= Work task =
Transcribe each line below verbatim; pictures excluded.

= Provided data =
┌──

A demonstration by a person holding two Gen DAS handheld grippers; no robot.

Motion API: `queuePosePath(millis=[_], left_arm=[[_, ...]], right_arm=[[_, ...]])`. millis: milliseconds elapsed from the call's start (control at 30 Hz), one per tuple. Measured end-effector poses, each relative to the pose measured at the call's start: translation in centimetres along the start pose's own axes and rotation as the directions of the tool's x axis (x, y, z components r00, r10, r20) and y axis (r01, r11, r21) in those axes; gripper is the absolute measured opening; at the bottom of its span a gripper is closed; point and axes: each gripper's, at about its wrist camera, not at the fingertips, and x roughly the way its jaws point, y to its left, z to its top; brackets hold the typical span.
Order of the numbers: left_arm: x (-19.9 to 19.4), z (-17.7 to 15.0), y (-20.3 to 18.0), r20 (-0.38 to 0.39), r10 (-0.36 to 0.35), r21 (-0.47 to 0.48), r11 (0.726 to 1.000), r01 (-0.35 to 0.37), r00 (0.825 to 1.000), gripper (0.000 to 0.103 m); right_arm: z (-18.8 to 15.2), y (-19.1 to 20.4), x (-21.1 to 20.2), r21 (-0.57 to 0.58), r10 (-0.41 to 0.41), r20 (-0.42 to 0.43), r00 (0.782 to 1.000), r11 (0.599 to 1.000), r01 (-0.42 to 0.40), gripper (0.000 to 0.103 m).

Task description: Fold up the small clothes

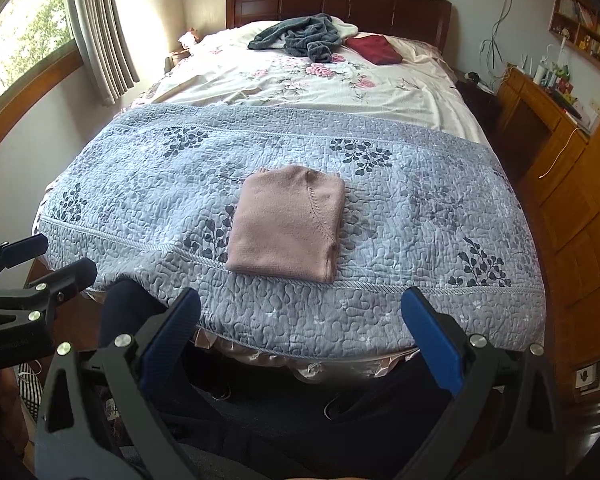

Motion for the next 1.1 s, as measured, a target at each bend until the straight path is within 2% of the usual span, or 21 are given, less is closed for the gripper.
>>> queuePosePath(millis=[1100], left_arm=[[0.90, 0.13, 0.09, -0.018, -0.011, 0.008, 1.000, 0.011, 1.000, 0.092]], right_arm=[[0.27, 0.01, 0.79, 0.009, 0.001, -0.009, 1.000, 1.000, -0.001, 0.100]])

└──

= Response below =
A demonstration by a person holding two Gen DAS handheld grippers; no robot.

Motion API: `queuePosePath(millis=[_], left_arm=[[_, ...]], right_arm=[[_, ...]])`. millis: milliseconds elapsed from the call's start (control at 30 Hz), one per tuple. Measured end-effector poses, each relative to the pose measured at the call's start: translation in centimetres along the start pose's own axes and rotation as the directions of the tool's x axis (x, y, z components r00, r10, r20) and y axis (r01, r11, r21) in those axes; gripper is the absolute measured opening; at the bottom of its span a gripper is closed; point and axes: each gripper's, at about its wrist camera, not at the fingertips, and x roughly the way its jaws point, y to its left, z to its top; brackets hold the typical span.
Order of the numbers: left_arm: x (-19.9 to 19.4), z (-17.7 to 15.0), y (-20.3 to 18.0), r20 (-0.38 to 0.39), r10 (-0.36 to 0.35), r21 (-0.47 to 0.48), r11 (0.726 to 1.000), r01 (-0.35 to 0.37), r00 (0.825 to 1.000), gripper (0.000 to 0.103 m); right_arm: z (-18.8 to 15.2), y (-19.1 to 20.4), x (-21.1 to 20.2), r21 (-0.57 to 0.58), r10 (-0.41 to 0.41), r20 (-0.42 to 0.43), r00 (0.782 to 1.000), r11 (0.599 to 1.000), r01 (-0.42 to 0.40), gripper (0.000 to 0.103 m).

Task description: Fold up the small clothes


Motion for the next 1.1 s, as measured, a target at each bend until the straight path is within 2% of the usual span, or 21 are given, less is closed for the gripper.
>>> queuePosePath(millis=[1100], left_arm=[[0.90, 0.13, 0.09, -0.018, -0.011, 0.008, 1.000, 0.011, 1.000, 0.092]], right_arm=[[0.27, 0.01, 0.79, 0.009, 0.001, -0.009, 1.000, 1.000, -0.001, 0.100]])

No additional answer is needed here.